The motion plans for the stride are formulated by the higher-level 
motion planner of Figure 5.1. The plan consists of a series of leg 
configurations ('snapshots') along a stride trajectory of a certain 
height, distance and angular momentum. The stride trajectory is one 
whose jump-off control signals have been previously learned by the jump- 
off controller. The snapshots are planned so as to avoid any obstacles 
present and to move the leg smoothly to a landing position. A simple 
interpolation scheme is used to plan the joint movements between time 
snapshots . 

Like the jump-off phase, the in-flight phase also requires fast, 
accurate on-line learning. The state space for this part of the problem 
is very large.
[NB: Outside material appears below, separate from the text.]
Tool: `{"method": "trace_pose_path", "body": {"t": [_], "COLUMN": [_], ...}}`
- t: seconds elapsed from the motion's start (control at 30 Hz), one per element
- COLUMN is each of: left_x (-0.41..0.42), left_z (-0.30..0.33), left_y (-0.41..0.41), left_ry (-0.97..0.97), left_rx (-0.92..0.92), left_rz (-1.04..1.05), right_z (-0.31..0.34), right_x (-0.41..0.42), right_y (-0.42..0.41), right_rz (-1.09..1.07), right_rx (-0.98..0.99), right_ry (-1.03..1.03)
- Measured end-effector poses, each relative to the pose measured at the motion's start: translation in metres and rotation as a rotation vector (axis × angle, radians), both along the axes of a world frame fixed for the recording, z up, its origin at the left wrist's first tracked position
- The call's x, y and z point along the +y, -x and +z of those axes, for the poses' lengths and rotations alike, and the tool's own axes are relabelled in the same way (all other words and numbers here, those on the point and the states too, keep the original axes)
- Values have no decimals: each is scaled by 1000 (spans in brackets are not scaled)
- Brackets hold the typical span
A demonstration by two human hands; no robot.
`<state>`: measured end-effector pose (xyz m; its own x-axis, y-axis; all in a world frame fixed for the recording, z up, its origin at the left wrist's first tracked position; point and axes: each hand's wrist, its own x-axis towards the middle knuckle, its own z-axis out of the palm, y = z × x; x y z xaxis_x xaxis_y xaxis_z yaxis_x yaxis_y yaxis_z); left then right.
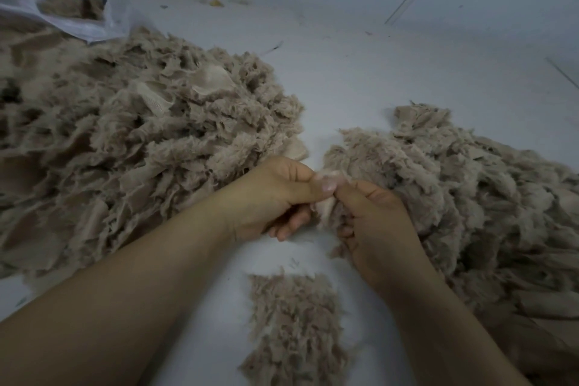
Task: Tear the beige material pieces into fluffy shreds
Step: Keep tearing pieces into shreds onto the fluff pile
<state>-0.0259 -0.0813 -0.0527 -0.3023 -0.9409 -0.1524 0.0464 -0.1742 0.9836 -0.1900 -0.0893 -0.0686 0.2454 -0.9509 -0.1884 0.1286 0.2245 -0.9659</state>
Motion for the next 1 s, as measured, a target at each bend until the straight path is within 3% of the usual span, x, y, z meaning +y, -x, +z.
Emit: {"method": "trace_pose_path", "body": {"t": [0.17,0.3,0.37,0.4,0.47,0.57,0.7,0.8,0.87,1.0], "left_x": [-2,-11,-13,-12,-9,-12,-19,-21,-20,-19], "left_z": [-4,2,3,1,-8,-19,-22,-20,-19,-25], "left_y": [2,-1,-1,1,9,18,20,27,31,31], "left_ry": [-9,97,179,188,232,395,422,527,563,535], "left_rx": [208,570,618,545,167,-275,-539,-798,-848,-699], "left_rz": [179,601,686,703,700,510,202,135,186,293], "right_z": [1,0,1,2,4,8,10,12,12,11], "right_x": [-1,-5,-5,-4,-4,-4,0,3,4,1], "right_y": [-4,-2,-2,-3,-3,-1,-1,-5,-8,-9], "right_rz": [-28,-43,-13,10,46,83,122,93,31,-47], "right_rx": [-106,-123,-104,-92,-93,-115,-100,-89,-92,-189], "right_ry": [-24,-44,-51,-55,-80,-139,-141,-95,-79,-107]}}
A supervised learning scheme like those previously 
described would require the generation of such a large number of 
examples that on-line learning would be infeasible. For this problem we 
select a controller which learns the input-output relationships of the 
robot from observation without precomputed examples. This controller, 
developed by Miller (Miller, 1987), has been successfully used to 
control the movement of a two-link robot arm. The controller is CMAC- 
based, but the CMAC learns from the experiences generated by a 
conventional PD controller instead of from precomputed examples. 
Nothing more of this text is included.